Pro Tips & Common Mistakes

Do This

  • Weigh everything with a 0.1g scale. A kitchen scale accurate to 0.1g eliminates the biggest variable in home brewing. A scoop of light-roast holds up to 20% more coffee mass than the same scoop of dark-roast due to density differences after Maillard reaction expansion.
  • Bloom your pour-over with 2× the coffee weight in water. For 20g of coffee, pour 40g of water first and wait 30 seconds. This degassing step (releasing CO₂ from fresh-roasted beans) prevents channeling and ensures even extraction across the entire coffee bed.

Avoid This

  • Don't use boiling water on coffee. Water above 96°C (205°F) over-extracts and scalds the grounds, producing harsh bitter compounds. Let boiling water sit 30–60 seconds before pouring. Conversely, water below 90°C under-extracts even with the correct ratio, producing sour, thin coffee.
  • Don't pre-grind coffee and store it. Ground coffee begins losing volatile aromatic compounds within 15 minutes of grinding. Whole beans stay fresh for 2–4 weeks after roasting; ground coffee goes stale in 24–48 hours. Grind immediately before brewing for maximum flavor extraction.

Frequently Asked Questions

Why do specialty coffee shops use grams instead of tablespoons?

Because a tablespoon is a volume measurement, not mass. Light roasts are denser than dark roasts — one tablespoon of light roast can weigh 7g while the same tablespoon of dark roast weighs only 5.5g. That 27% difference completely changes extraction. Using a gram scale eliminates this variable and produces perfectly repeatable results every single time.

What is the difference between brew ratio and extraction yield?

Brew ratio is the input recipe — how much coffee vs. water you use (e.g., 1:15). Extraction yield is the output measurement — the percentage of the coffee's mass that dissolved into the water (target: 18–22%).
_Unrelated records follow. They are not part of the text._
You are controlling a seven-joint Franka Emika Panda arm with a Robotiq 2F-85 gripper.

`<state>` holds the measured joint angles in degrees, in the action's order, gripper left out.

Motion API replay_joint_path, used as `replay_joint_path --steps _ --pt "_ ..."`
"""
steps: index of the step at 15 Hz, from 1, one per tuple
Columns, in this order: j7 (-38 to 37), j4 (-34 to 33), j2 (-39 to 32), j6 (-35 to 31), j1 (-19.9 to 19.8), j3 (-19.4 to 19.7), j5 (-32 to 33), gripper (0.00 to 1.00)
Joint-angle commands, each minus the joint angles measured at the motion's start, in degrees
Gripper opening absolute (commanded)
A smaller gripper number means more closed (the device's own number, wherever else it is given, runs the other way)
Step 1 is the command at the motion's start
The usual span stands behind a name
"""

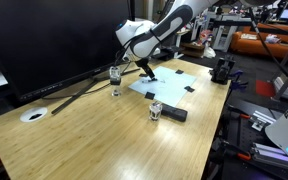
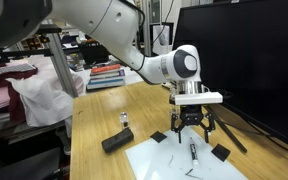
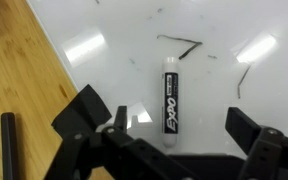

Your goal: Write the letter v on the paper using the marker

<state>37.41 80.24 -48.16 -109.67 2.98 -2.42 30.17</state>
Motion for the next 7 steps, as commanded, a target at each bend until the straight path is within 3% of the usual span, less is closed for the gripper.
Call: replay_joint_path --steps 1,2,3,7 --pt "1.45 8.93 6.0 -6.75 -0.9 -0.8 -0.48 1.0" --pt "1.78 10.17 6.7 -7.36 -1.59 -1.62 -2.25 1.0" --pt "0.43 4.75 3.14 -3.7 0.37 0.04 -1.07 1.0" --pt "0.52 7.42 4.65 -5.32 -0.01 -0.25 -1.79 1.0"
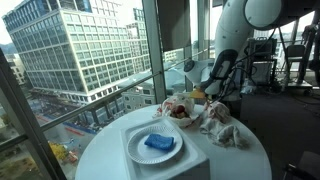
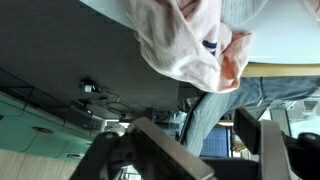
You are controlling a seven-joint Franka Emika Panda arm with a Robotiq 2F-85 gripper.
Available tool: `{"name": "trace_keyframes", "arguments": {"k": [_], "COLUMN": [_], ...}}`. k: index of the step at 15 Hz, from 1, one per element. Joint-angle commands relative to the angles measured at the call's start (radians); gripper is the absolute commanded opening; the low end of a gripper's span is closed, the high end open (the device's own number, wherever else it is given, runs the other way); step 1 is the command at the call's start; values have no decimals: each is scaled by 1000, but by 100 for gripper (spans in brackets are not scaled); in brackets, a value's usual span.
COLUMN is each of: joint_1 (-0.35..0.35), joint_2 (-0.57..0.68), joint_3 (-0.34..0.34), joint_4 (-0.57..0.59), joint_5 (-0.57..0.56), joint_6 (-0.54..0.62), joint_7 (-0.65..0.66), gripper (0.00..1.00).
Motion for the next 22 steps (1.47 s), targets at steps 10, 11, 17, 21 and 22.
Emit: {"name": "trace_keyframes", "arguments": {"k": [10,11,17,21,22], "joint_1": [-226,-260,-590,-442,-406], "joint_2": [-351,-352,-318,-356,-331], "joint_3": [391,428,776,621,571], "joint_4": [-397,-416,-457,-394,-422], "joint_5": [283,337,591,780,804], "joint_6": [249,261,119,-203,-83], "joint_7": [-576,-659,-1104,-1340,-1325], "gripper": [100,100,100,100,100]}}
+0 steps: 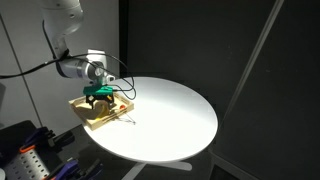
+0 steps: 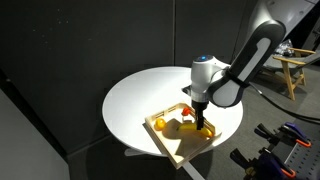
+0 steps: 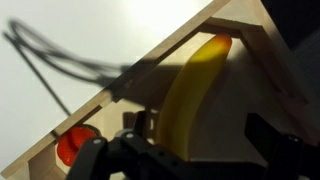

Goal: Put the banana on the table.

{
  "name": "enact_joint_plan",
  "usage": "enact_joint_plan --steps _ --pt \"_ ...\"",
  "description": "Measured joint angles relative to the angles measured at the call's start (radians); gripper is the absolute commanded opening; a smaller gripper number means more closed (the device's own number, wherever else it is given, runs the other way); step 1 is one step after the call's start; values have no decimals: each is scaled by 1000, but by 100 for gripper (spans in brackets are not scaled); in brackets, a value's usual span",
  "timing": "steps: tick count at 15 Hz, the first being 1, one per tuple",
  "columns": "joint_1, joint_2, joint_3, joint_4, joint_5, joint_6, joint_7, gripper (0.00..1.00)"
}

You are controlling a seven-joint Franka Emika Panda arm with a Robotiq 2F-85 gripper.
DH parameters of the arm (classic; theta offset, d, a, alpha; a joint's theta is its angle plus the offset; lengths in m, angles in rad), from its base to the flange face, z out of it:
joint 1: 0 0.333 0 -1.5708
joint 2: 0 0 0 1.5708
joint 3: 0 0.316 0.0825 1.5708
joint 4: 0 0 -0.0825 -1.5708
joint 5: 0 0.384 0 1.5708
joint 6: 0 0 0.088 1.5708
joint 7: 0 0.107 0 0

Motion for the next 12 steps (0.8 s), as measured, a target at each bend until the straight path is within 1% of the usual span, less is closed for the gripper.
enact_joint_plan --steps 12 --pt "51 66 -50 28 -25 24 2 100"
A refractometer measures Total Dissolved Solids (TDS) in the brewed cup, and extraction yield is calculated as (TDS × beverage weight) / coffee dose × 100. You can hit the same extraction yield with different ratios by adjusting grind size, temperature, and contact time.

Why does cold brew use such a concentrated ratio (1:4-8)?

Cold water extracts coffee compounds much more slowly than hot water — roughly 60% less efficiently. To compensate, cold brew uses a much higher coffee-to-water ratio and much longer contact time (12–24 hours). The result is a concentrated extract that is typically diluted 1:1 with water or milk before serving. This produces a low-acid, smooth, naturally sweet cup because cold water preferentially extracts sugars and caffeine while leaving behind many of the bitter chlorogenic acids that hot water dissolves readily.